I'm currently trying to integrate an equation using an RK4 integrator and I'm getting confused with regards to the global truncation error.
The problem consists of an integration from $t = 0$ seconds to $t = 258492$ seconds using a step-size of $2$ seconds. The question is: what would be the order of the error at the end of the integration?
I know that the global truncation error of the RK4 integration scheme is $O(h^4)$, but I'm confused as to what step-size $h$ I should use here to calculate the order of the error.
Let's first get our definitions straight, then the confusion should be almost gone.
Given an Interval $I=[t_0, t_0+T]$ and the following separation $$t_0<t_1<…<t_N=t_0+T$$ the step-size is defined as $h_n:= t_n-t_{n-1}$.
A one-step method $$u_n = u_{n-1}+h_nF(t_n,h_n;u_{n-1},u_n)$$ is called consistent of order $p$ if for the truncation error $$τ_n=h_n^{-1}(u(t_n)-u(t_{n-1}))-F(t_{n-1},h_n;u(t_{n-1}),u(t_n))$$ it holds $$\max_{t_n∈I}\|τ_n\|=\mathcal{O}(h^p),$$ for $h=\max_{1≤n≤N}h_n→0$.
If the method applied to an ODE is also stable, then it converges with order $p$. The applied method is stable, if the right hand side $f$ of the ODE $u'=f$ fulfils some Lipschitz-condition. Keep in mind, that there still might be some kind of step-size restriction.

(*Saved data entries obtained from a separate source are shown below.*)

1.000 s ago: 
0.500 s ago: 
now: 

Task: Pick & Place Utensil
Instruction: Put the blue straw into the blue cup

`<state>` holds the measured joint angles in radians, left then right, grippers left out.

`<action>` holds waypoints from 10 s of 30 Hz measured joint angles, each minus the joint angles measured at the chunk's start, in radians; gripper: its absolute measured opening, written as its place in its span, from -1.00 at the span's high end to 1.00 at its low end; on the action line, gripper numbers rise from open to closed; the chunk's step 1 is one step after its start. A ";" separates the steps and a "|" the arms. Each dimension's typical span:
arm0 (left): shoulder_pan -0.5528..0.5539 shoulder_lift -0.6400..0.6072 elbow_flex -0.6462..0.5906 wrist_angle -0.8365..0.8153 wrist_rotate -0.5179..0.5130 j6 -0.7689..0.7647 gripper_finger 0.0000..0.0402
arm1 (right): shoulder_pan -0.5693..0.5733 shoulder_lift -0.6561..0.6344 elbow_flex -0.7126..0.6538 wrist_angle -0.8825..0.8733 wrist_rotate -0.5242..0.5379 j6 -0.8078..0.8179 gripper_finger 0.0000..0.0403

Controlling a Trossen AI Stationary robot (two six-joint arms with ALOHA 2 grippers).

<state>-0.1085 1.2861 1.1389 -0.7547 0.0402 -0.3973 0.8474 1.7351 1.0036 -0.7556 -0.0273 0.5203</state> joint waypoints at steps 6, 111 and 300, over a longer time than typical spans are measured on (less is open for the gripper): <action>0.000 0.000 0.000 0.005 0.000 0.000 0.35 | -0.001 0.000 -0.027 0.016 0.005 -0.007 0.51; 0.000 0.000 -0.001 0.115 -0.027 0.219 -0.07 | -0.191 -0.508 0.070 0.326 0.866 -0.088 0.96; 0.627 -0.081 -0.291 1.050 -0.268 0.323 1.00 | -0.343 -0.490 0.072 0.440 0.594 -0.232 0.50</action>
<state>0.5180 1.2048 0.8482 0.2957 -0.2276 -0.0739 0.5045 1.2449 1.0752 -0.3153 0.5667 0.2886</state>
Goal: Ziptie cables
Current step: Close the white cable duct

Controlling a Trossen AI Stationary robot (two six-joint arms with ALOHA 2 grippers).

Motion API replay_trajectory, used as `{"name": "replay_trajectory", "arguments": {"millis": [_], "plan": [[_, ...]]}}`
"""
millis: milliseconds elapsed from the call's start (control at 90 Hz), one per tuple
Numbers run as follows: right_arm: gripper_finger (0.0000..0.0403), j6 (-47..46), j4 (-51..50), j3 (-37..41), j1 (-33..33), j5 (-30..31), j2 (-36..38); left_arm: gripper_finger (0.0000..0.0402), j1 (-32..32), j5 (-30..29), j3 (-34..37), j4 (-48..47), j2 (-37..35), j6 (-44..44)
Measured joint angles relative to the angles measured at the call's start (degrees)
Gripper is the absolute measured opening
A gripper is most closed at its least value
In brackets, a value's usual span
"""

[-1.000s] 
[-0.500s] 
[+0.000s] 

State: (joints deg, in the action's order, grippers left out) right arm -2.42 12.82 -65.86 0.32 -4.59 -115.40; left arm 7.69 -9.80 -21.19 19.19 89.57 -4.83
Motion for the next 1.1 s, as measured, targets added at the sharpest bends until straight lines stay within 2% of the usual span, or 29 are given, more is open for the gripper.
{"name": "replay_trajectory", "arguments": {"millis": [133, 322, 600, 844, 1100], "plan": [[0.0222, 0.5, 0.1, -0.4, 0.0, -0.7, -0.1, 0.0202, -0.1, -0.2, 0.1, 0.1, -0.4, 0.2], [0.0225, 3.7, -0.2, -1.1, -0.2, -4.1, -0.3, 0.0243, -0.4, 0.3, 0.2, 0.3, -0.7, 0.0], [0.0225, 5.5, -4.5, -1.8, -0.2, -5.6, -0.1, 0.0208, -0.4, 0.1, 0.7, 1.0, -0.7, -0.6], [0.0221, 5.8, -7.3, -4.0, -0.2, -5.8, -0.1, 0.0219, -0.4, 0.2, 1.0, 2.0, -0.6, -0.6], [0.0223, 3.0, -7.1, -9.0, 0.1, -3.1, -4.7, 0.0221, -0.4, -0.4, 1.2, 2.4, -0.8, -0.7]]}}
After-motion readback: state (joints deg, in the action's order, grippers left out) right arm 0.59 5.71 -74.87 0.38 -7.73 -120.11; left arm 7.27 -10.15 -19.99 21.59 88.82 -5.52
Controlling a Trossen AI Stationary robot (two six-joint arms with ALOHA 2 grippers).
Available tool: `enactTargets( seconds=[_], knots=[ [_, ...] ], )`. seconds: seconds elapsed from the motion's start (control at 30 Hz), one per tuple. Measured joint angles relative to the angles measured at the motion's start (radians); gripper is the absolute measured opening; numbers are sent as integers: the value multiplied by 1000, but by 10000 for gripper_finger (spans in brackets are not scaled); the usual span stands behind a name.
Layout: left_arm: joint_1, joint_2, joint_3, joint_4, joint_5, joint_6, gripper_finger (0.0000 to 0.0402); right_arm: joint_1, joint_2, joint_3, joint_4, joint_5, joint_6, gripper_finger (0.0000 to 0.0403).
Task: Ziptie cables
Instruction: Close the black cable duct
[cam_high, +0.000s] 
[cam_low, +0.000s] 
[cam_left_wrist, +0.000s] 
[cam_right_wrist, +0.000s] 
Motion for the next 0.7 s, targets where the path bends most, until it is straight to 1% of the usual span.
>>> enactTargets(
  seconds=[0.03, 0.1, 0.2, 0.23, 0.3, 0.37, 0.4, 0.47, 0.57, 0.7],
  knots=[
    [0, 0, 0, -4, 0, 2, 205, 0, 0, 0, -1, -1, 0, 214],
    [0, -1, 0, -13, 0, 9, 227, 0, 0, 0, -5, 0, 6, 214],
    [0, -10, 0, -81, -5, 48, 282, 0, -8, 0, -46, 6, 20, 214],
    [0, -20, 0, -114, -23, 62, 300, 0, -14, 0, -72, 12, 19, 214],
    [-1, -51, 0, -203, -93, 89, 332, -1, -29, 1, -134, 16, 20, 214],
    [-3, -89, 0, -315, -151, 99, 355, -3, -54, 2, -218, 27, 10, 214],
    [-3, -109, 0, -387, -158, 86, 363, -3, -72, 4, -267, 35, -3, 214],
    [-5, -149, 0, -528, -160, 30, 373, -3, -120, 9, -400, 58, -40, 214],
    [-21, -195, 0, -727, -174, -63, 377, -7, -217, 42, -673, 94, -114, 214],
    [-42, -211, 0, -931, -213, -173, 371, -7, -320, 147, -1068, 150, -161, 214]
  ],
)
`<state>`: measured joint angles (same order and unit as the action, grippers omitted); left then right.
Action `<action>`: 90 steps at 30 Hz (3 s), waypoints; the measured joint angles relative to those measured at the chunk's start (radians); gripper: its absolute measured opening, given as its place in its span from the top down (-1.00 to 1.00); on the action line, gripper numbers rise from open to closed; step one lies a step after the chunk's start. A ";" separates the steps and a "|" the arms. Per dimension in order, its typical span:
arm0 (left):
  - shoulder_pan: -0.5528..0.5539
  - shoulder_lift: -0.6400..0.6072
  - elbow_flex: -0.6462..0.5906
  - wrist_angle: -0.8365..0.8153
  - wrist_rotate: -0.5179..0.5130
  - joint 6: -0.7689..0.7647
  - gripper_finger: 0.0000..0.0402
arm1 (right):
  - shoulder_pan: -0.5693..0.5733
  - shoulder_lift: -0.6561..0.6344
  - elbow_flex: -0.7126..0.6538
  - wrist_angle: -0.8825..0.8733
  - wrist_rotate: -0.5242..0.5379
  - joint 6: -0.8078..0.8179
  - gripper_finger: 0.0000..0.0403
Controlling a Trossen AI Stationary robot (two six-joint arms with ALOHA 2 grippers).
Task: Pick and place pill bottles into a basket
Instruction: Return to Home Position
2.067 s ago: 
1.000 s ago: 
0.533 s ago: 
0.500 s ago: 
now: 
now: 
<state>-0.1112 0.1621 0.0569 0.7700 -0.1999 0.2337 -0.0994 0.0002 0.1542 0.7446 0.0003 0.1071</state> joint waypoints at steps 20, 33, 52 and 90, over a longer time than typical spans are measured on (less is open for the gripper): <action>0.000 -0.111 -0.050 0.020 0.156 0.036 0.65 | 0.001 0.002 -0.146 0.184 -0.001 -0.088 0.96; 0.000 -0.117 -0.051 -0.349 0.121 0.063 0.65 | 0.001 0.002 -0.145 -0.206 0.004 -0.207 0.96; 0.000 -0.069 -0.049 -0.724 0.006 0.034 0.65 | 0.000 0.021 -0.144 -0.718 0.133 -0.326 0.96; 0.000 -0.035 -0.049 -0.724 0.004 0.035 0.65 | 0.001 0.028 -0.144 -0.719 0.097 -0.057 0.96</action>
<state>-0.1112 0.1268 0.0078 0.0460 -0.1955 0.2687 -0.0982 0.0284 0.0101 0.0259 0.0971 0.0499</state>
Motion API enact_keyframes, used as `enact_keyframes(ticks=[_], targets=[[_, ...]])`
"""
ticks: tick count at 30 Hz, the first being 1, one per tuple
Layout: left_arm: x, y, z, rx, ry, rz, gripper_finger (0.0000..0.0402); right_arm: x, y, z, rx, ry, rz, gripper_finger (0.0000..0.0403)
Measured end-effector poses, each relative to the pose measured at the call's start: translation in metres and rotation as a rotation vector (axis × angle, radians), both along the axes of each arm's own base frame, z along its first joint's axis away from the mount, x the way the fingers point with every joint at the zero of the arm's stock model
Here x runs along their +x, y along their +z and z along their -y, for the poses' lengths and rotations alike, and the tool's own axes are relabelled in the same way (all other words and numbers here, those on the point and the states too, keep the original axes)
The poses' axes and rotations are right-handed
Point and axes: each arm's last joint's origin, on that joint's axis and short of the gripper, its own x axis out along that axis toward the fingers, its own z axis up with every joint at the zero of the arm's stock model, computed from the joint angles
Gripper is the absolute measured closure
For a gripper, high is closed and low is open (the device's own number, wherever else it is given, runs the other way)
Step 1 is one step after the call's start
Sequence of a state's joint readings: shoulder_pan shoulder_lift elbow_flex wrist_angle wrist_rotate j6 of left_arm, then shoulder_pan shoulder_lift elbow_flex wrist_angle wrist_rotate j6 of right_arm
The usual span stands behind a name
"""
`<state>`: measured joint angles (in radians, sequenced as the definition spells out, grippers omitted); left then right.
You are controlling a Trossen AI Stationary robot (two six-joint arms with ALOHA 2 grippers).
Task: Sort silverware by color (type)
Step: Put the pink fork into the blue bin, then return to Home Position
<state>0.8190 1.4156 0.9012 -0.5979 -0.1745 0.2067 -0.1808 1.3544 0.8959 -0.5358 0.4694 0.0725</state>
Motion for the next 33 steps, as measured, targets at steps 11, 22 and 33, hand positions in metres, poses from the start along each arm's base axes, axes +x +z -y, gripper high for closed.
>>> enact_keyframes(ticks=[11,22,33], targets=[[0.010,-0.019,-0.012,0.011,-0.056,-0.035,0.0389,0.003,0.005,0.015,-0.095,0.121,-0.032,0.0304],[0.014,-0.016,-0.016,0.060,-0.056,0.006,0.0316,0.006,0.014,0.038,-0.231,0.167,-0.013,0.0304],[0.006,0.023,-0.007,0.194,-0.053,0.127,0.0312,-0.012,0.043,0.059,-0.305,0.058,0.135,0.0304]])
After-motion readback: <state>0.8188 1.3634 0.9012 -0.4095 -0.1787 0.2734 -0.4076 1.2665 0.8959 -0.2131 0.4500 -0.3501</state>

The global truncation error $\|u(t_n) -u_n\|$ is just the accumulation of the (local) truncation error.
The important part is, that you consider $h→0$. If we are speaking about convergence, we mean convergence with respect to the step-size $h$ getting smaller.
Therefore, you can't tell if your RK method is of order $4$, if you only calculate the result for one step-size $h$.
Assuming convergence of your problem, try the following: Solve for $h_i=2^{-i}$, $i=0,1,2,...$ and calculate: $$α_i = \frac{1}{\log(2)} \log\left(\left|\frac{a(h_i)-a(h_{i+1})}{a(h_{i+1}) - a(h_{i+2})}\right|\right)$$ with $a(h) = u(t_{N})$ for stepsize $h$. You should see $α_i\approx 4$. Do a check and solve with some Euler method or Crank Nicolson.
The formula above assumes, that there exists some convergence $a(h)-a = \mathcal{O}(h^α)$.